I have installed FreeBSD 8.1 on my old Pentium4 system. I have one disk and I used auto partitioning. Installation went fine but I have a problem in booting up the system.

I checked the output and everything seems fine but something strange happens in the end:


```
Trying to mount root from ufs:/dev/ad0s1a
/etc/rc: cannot create /dev/null: Unkown error: 268435456
pid 25 (ps), uid 0: exited on signal 11
Segmentation fault
/etc/rc: cannot create /dev/null: Unkown error: 268435456
/etc/rc: cannot create /dev/null: Unkown error: 268435456

Wed May 12 11:20:56 CEST 2010
May 12 11:20:56 init: can't exec getty '/usr/libexec/getty' for port /dev/ttyv0: No such file or directory
May 12 11:20:56 init: can't exec getty '/usr/libexec/getty' for port /dev/ttyv6: No such file or directory
...
May 12 11:20:56 init: can't exec getty '/usr/libexec/getty' for port /dev/ttyv7: No such file or directory
```

Then nothing happens, until I press ctrl+alt+del and system restars

I tried to boot FreeBSD in single user mode and it boots fine.

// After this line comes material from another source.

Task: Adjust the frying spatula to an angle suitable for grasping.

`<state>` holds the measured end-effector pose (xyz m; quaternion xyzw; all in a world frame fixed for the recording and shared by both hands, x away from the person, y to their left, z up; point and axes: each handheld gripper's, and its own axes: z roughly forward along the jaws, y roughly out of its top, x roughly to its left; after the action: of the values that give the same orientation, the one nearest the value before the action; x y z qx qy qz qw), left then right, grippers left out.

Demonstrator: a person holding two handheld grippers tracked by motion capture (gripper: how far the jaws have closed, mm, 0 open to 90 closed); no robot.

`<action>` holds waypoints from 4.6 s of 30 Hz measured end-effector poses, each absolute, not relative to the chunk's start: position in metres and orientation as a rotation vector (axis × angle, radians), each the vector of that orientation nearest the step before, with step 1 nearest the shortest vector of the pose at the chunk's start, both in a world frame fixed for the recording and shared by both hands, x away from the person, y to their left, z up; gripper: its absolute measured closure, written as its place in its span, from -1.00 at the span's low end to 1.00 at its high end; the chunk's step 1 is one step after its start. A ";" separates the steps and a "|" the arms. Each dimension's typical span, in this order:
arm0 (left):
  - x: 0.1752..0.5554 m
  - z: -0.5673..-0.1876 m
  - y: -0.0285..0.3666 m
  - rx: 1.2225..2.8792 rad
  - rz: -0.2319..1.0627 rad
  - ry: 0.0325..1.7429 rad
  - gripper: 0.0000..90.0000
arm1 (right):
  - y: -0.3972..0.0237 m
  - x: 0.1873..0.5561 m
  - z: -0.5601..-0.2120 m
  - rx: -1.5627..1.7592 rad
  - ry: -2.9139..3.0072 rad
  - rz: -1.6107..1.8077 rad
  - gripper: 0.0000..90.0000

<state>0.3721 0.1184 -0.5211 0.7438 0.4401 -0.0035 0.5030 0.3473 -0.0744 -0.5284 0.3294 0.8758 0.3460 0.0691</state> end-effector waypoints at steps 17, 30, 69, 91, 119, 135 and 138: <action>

Can anyone help me figure this out? Thank you for your time in advance.


----------



## graudeejs (Oct 8, 2010)

If you could show /etc/rc.conf...

you can access it either in single user mode (when FreeBSD boots, there is menu for 10 seconds)
or booting from fixit mode dvd or fixit-cd
(some FreeBSD & Unix knowledge required)


----------



## hilal (Oct 8, 2010)

```
# -- sysinstall generated deltas -- # Wed May 12 10:32:25 2010
... some comments ...
hostname=".bredbandsbolaget.se"
ifconfig_r10="DHCP"
keymap="swedish.iso"
```
Hope it helps,


----------



## SirDice (Oct 8, 2010)

hilal said:
			
		

> Installation went fine but I have a problem in booting up the system.


Looking at the errors I seriously doubt the installation didn't have a problem. Those errors aren't caused by any misconfiguration. They usually indicate something is seriously broken. Either the harddisk (bad sectors) or perhaps the machine's memory.


----------



## hilal (Oct 8, 2010)

SirDice said:
			
		

> They usually indicate something is seriously broken. Either the harddisk (bad sectors) or perhaps the machine's memory.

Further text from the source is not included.